The traditional OT model requires consideration of one operation against only a single other operation. In that model, it’s hard to imagine doing better than quadratic. However, my code is not constrained to compute IT and ET transforms on pairs of operations. Rather, I use that same O(log n) data structure to represent the effect of jumping over a whole sequence of n operations. Thus, my merge algorithm (merge_op in the code) is O(n log n), a significant speedup from, as far as I know, any previous known OT algorithm.
If you look at the merge_op code, it’s fairly dense mathematically, even though not very many lines of code. For the brave and curious who want to dig into it, it will probably help to know that it computes exactly the same thing as Algorithm 2 in the GOTO paper, just more efficiently. The loop over transform_ins near the end of the function is pretty much just LIT from the GOTO paper.
An invitation
I believe the ideas in this code would make a pretty good academic paper. Among other things, the asymptotic complexity bounds are significantly improved from previous results.
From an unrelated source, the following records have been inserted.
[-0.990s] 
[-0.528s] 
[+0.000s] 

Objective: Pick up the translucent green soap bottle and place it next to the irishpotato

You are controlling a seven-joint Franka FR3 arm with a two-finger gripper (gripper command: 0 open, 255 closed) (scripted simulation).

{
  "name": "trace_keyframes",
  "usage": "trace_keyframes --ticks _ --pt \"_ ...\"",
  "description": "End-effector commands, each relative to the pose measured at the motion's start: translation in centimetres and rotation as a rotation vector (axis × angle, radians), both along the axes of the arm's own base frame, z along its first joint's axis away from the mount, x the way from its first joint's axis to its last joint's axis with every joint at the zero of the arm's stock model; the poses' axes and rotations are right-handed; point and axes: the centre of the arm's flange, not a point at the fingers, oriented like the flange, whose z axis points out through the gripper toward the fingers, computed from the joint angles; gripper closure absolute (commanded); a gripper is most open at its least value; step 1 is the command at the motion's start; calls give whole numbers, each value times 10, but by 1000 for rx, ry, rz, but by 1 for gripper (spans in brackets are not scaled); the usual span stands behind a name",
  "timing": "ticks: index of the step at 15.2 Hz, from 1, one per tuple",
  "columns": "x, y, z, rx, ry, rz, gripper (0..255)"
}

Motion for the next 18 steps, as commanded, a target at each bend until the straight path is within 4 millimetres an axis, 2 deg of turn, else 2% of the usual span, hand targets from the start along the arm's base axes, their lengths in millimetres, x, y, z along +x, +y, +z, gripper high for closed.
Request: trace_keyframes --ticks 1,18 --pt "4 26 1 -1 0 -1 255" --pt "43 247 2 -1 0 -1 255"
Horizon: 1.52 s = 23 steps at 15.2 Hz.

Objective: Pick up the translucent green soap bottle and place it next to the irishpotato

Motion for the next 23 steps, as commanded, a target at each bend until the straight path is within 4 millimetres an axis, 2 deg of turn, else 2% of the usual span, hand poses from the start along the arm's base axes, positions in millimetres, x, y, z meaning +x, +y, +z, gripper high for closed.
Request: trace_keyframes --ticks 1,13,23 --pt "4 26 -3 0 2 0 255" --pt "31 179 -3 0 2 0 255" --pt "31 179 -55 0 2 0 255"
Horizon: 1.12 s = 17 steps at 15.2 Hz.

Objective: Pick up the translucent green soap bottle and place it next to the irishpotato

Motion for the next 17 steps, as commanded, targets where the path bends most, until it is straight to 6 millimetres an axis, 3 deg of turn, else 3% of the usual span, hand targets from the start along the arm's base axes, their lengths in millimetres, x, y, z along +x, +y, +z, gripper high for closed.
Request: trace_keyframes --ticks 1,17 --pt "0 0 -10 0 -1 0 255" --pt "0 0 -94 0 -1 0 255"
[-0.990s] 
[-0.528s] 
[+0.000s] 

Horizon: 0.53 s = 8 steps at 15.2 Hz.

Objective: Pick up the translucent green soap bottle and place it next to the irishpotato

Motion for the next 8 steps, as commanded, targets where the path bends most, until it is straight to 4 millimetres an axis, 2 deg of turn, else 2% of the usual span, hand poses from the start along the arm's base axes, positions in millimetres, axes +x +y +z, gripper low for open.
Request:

Further, while this implementation is obviously a toy, I think it could be the basis for a practical, efficient collaborative editing system.
Unfortunately, this work has been very much a side project, and it’s very hard for me to find the time to prepare a proper academic paper. There’s quite a bit to do, including making a convincing argument for the correctness of the whole thing. I personally believe it’s correct based on automated randomized testing of an earlier prototype, but an analytic argument would be better for an academic paper.
I think that taking this work to a publishable paper would make an excellent project, potentially at the scope of a Master’s thesis. If there’s anyone out there who is interested, I’d be interested in a collaboration.
In the meantime, I did want to get this code out there, so that people building the next generation of collaborative editing systems can see the value in adopting a hybrid approach that combines the best advantages of both Operational Transformation and CRDT.